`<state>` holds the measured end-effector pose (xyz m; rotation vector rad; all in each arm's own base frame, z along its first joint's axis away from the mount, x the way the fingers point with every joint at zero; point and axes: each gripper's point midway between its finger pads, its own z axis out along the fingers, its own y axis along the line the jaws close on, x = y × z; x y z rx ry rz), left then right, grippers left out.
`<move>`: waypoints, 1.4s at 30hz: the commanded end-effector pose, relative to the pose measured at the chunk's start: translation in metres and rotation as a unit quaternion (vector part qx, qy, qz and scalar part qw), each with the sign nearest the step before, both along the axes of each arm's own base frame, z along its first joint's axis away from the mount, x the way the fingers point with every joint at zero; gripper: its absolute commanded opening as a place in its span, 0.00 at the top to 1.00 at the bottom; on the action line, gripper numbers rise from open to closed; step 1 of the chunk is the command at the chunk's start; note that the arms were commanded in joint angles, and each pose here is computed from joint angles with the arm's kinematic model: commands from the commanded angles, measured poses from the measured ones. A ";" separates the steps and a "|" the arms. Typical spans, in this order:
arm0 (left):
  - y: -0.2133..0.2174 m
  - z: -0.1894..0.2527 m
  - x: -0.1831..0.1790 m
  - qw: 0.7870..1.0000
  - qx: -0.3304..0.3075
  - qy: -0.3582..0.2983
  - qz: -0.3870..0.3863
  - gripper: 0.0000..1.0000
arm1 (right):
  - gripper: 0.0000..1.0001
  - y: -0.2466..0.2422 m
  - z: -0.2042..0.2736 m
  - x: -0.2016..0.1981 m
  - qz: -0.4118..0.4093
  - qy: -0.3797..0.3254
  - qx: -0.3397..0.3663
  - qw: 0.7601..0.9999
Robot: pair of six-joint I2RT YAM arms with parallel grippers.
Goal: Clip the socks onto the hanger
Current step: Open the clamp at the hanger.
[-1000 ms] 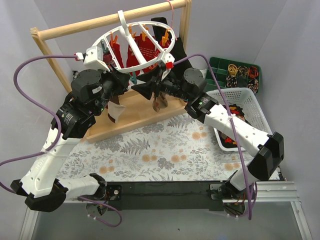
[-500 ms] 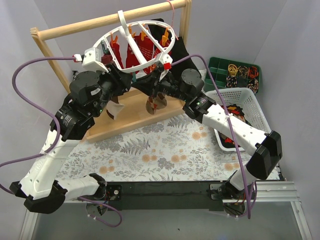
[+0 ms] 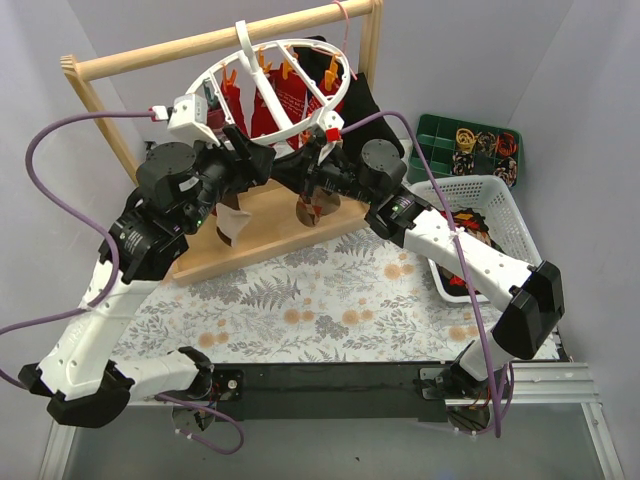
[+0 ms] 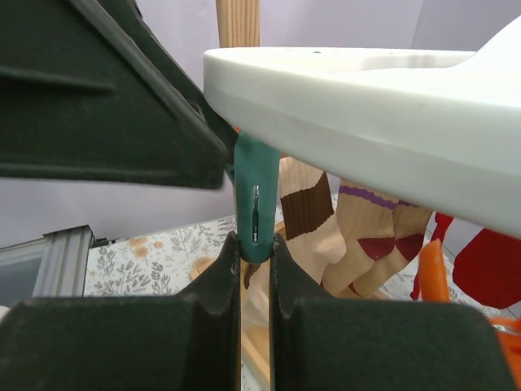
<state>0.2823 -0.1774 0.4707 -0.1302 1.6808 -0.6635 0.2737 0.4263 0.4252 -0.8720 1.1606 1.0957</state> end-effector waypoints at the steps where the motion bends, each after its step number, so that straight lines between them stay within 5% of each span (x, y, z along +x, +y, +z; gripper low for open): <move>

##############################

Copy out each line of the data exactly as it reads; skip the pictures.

`<state>` holds the measured end-effector pose (xyz m; rotation vector rad; all in each arm's own base frame, z along its first joint's axis away from the mount, x the way the fingers point with every joint at zero; point and axes: each gripper's point midway between its finger pads, its own z axis out along the fingers, its own y axis along the line the jaws close on, x = y × z; x y z rx ry rz), left then right, grippers left out.
`<move>`: waypoints, 1.4s at 30hz: the commanded end-effector pose, relative to the pose measured at the chunk's start: translation in metres and rotation as a unit quaternion (vector part qx, qy, qz and scalar part qw), each with the sign nearest the step before, both along the axes of each arm's own base frame, z along its first joint's axis away from the mount, x the way the fingers point with every joint at zero; gripper: its absolute commanded opening as a place in its span, 0.00 at the top to 1.00 at the bottom; on the action line, gripper numbers rise from open to closed; step 1 of the chunk is the command at the chunk's start; note that the arms were commanded in joint angles, and each pose here is computed from joint angles with the arm's kinematic model: commands from the commanded angles, measured poses from the measured ones. A ";" separates the steps and a "|" the arms. Typical spans, in this order:
arm0 (left):
  - y: -0.2133..0.2174 m
  - z: -0.1894..0.2527 m
  - x: -0.1831..0.1790 m
  - qw: 0.7870..1.0000
  - qx: -0.3304..0.3075
  - qy: -0.3582..0.2983
  - qz: -0.3870..0.3863
  - gripper: 0.0000..1.0000
arm1 (right):
  - gripper: 0.0000..1.0001
  - y: -0.2466..0.2422 m
  - z: -0.2042..0.2736 m
  - x: -0.2016..0.1981 m
  - qz: -0.4118..0.4093
  - qy: -0.3797..0.3254
  - qx: -0.3397..0.3663
  - qw: 0.7601..0.9999
Robot: pair of six-joint I2RT YAM arms with parallel grippers.
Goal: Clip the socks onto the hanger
Current step: Open the clamp at the hanger.
[-1000 ms] 
[-500 ms] 
[+0 ms] 
[+0 ms] 
<state>0.2823 -0.1774 0.4707 -0.1302 1.6808 -0.6635 0.2737 0.4263 0.4252 -0.8720 1.1606 1.0957</state> end-effector waypoints at the steps where the motion bends, each after its step number, so that straight lines between them stay within 5% of each span (x, y, z along +x, +y, +z; gripper low for open): <move>

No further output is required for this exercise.